Pilgrim is everyone who feels joy and grief –

assailed by signs and yet finding his way

Despite bad signs to heaven (more or less).

 

Bunyan himself served a sentence in jail –

a victim of censorship, whose life followed

the pattern of his fiction. He became

a hero for his beliefs and his name

was synonymous with what faith allowed

in a nation where true endeavour fails.

 

We learn that Shakespeare, every time he wrote,

concealed himself – a shapeshifter whose role

as writer-director meant that he could wear

a mask. His identity was one to share.

Rightly or wrongly, some allege he stole

material which had the players’ vote

 

A non-possessive ethos becomes clear

in the various spellings of his name,

which change with each context and occasion,

to be met by scholars with evasion.

Names look different but sound the same –

Shakspere, Shakespear, Shakespere, and now Shakespeare.

 

In his plays, men dress up as women,

ensuring their lovers don’t spot the disguise.
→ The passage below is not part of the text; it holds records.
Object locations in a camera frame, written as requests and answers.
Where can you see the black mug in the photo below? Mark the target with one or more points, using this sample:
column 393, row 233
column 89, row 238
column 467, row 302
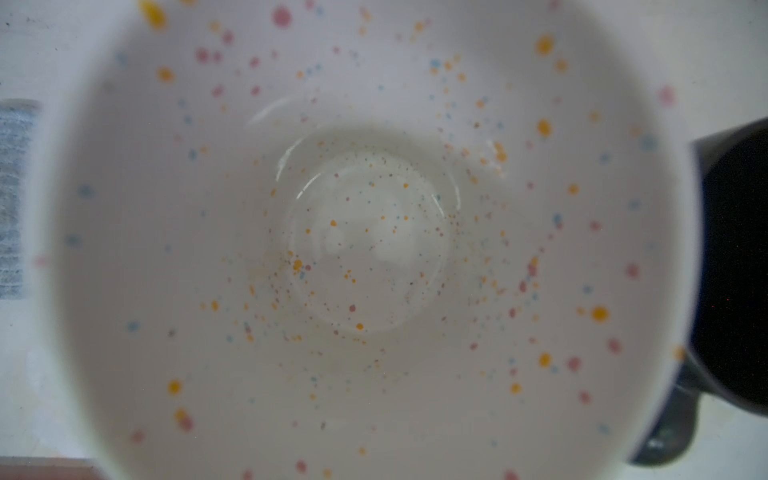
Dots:
column 726, row 356

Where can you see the grey woven round coaster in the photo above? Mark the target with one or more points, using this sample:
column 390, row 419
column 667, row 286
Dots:
column 18, row 120

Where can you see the white speckled mug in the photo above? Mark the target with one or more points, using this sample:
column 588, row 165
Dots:
column 362, row 239

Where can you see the pink silicone tray mat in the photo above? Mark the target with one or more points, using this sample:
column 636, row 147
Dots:
column 24, row 468
But the audience is of course in the know,

waiting for masks to slip – though when and how

this happens is withheld, even from eyes

used to what the sexes have in common.

 

Galileo was a polymath, the first

to observe gravity at work – giving rise

to the apocryphal tale of a falling

apple. At that stage, few were willing

to progress further than their own surmise

and admit his ideas, lacking trust.  

 

The seventeenth century saw the first

telescope invented, which brought expansion

to the world and what was seen by explorers.

But that an instrument might see for us

did not please everyone. A large mansion

seen by all is, for some, a turn for the worse.

 

Donne was a master of paradox

who lived parallel lives to the end,

a holy man with a secular heart

in life and love, as well as in his art.

Devoutness in his sermon-style could blend

with his love for both romance and sex.

 

This doubleness is reflected in a book

which joins holy sonnets with love songs.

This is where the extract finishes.